PROBLEM TO WORK ON> Give every line below again, exactly as it appears.

DATA EXCERPT>
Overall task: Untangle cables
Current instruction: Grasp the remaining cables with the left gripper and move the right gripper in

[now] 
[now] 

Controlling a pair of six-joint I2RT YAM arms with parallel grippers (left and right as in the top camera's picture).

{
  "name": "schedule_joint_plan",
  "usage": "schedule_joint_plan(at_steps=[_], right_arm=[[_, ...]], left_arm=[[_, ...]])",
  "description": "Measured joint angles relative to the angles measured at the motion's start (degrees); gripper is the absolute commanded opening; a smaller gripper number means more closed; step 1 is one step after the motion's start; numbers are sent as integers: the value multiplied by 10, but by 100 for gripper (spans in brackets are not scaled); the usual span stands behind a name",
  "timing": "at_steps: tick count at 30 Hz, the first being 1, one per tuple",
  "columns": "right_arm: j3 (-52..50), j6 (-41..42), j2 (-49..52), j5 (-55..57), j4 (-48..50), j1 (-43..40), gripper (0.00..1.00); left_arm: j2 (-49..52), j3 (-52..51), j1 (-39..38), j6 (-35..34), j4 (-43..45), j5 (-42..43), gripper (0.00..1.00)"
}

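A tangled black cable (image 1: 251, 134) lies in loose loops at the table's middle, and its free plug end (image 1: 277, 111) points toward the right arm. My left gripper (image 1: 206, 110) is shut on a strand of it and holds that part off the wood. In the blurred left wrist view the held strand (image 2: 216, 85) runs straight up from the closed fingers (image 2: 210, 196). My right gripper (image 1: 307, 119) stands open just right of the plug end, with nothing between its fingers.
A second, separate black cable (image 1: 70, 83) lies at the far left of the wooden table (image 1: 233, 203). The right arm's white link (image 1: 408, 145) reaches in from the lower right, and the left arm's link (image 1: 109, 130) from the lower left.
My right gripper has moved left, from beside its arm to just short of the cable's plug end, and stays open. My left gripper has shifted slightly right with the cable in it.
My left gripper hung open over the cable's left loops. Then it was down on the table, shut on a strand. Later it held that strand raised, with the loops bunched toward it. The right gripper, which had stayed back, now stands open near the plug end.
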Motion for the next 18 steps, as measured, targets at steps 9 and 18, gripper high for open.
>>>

EXPECTED ANSWER>
Overall task: Untangle cables
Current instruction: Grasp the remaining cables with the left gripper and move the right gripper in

[now] 
[now] 

Controlling a pair of six-joint I2RT YAM arms with parallel grippers (left and right as in the top camera's picture).

{
  "name": "schedule_joint_plan",
  "usage": "schedule_joint_plan(at_steps=[_], right_arm=[[_, ...]], left_arm=[[_, ...]])",
  "description": "Measured joint angles relative to the angles measured at the motion's start (degrees); gripper is the absolute commanded opening; a smaller gripper number means more closed; step 1 is one step after the motion's start; numbers are sent as integers: the value multiplied by 10, but by 100 for gripper (spans in brackets are not scaled); the usual span stands behind a name",
  "timing": "at_steps: tick count at 30 Hz, the first being 1, one per tuple",
  "columns": "right_arm: j3 (-52..50), j6 (-41..42), j2 (-49..52), j5 (-55..57), j4 (-48..50), j1 (-43..40), gripper (0.00..1.00); left_arm: j2 (-49..52), j3 (-52..51), j1 (-39..38), j6 (-35..34), j4 (-43..45), j5 (-42..43), gripper (0.00..1.00)"
}

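A tangled black cable (image 1: 251, 134) lies in loose loops at the table's middle, and its free plug end (image 1: 277, 111) points toward the right arm. My left gripper (image 1: 206, 110) is shut on a strand of it and holds that part off the wood. In the blurred left wrist view the held strand (image 2: 216, 85) runs straight up from the closed fingers (image 2: 210, 196). My right gripper (image 1: 307, 119) stands open just right of the plug end, with nothing between its fingers.
A second, separate black cable (image 1: 70, 83) lies at the far left of the wooden table (image 1: 233, 203). The right arm's white link (image 1: 408, 145) reaches in from the lower right, and the left arm's link (image 1: 109, 130) from the lower left.
My right gripper has moved left, from beside its arm to just short of the cable's plug end, and stays open. My left gripper has shifted slightly right with the cable in it.
My left gripper hung open over the cable's left loops. Then it was down on the table, shut on a strand. Later it held that strand raised, with the loops bunched toward it. The right gripper, which had stayed back, now stands open near the plug end.
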Motion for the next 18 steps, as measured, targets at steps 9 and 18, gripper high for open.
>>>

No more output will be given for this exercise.